What you need to do: The word "sided" marks the lines to keep; find each one in the data and copy it.

[Dataset records]
== Segment start ==

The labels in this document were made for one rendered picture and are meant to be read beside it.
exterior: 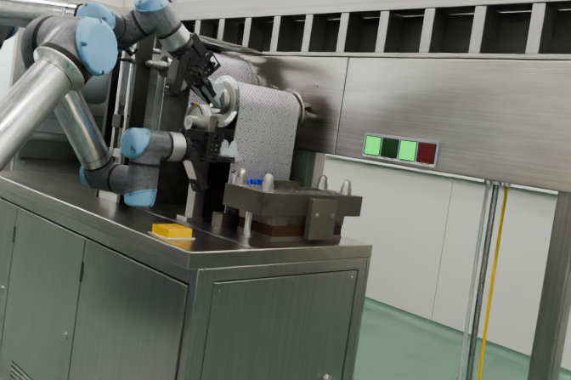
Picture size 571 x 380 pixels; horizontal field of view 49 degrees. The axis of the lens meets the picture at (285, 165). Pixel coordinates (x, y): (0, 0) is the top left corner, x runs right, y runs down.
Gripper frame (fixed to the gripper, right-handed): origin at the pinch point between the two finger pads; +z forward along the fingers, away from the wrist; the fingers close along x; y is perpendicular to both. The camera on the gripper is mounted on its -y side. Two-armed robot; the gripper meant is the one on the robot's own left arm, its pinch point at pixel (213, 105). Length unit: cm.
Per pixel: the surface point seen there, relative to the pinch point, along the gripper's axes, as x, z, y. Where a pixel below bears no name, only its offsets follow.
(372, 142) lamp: -28.6, 30.3, 20.4
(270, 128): -5.0, 16.4, 8.4
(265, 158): -5.1, 21.7, 1.4
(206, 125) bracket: 3.1, 4.3, -3.7
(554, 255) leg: -78, 57, 14
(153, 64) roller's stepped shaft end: 25.3, -10.5, 4.6
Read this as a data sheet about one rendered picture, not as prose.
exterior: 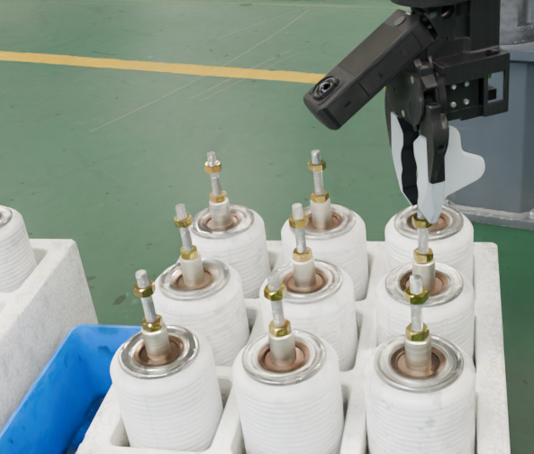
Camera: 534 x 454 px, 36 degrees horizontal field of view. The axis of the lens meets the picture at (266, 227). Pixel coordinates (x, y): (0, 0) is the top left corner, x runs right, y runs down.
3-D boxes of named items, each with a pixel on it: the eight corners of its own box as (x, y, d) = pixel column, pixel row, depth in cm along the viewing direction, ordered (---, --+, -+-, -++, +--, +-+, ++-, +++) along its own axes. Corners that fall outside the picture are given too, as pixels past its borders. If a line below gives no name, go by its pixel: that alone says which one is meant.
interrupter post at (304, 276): (289, 286, 83) (285, 258, 82) (305, 275, 84) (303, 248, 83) (305, 294, 82) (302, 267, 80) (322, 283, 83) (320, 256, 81)
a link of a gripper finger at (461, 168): (495, 220, 73) (489, 120, 69) (434, 236, 72) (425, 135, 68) (477, 209, 76) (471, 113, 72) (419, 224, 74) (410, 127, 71)
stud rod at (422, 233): (423, 267, 80) (421, 200, 76) (430, 271, 79) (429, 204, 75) (416, 272, 79) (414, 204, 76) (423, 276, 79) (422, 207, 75)
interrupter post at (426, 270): (424, 296, 79) (423, 268, 77) (406, 286, 81) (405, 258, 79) (441, 286, 80) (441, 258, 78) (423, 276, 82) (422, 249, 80)
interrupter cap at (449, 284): (424, 320, 76) (424, 313, 75) (369, 287, 81) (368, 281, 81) (480, 286, 79) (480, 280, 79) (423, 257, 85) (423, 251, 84)
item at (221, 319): (174, 391, 98) (146, 265, 89) (252, 374, 99) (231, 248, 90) (183, 448, 90) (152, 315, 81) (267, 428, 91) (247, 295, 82)
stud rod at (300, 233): (297, 270, 82) (289, 205, 78) (303, 267, 83) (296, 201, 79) (303, 274, 82) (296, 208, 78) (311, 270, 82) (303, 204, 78)
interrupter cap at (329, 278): (253, 287, 84) (252, 282, 83) (306, 256, 88) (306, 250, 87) (304, 316, 78) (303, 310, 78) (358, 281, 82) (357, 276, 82)
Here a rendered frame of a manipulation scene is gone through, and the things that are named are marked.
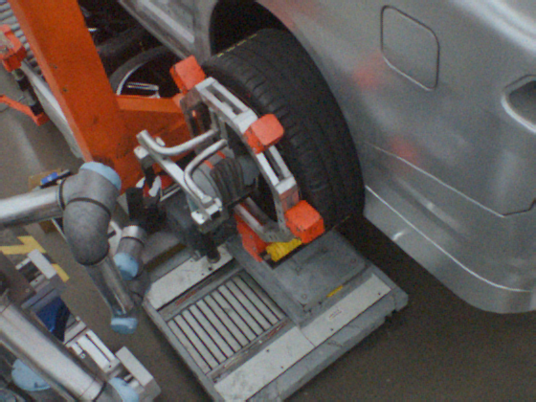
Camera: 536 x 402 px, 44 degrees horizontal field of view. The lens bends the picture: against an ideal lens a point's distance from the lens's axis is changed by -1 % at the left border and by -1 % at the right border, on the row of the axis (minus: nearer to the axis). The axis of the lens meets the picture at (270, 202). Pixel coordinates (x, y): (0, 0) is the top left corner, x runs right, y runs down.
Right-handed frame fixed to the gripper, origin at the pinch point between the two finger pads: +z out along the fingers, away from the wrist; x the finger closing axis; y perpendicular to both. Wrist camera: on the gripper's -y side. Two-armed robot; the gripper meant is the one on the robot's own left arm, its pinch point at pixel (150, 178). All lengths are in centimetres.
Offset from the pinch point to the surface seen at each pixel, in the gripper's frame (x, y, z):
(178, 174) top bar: 15.6, -15.1, -11.6
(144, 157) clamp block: 1.5, -11.7, -1.9
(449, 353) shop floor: 98, 82, -12
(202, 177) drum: 20.2, -8.3, -6.5
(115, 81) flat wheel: -49, 33, 86
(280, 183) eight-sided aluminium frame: 46, -15, -14
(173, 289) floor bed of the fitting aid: -12, 75, 5
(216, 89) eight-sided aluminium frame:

== Segment end ==

Response to this exercise:
(280, 183) eight-sided aluminium frame: 46, -15, -14
(216, 89) eight-sided aluminium frame:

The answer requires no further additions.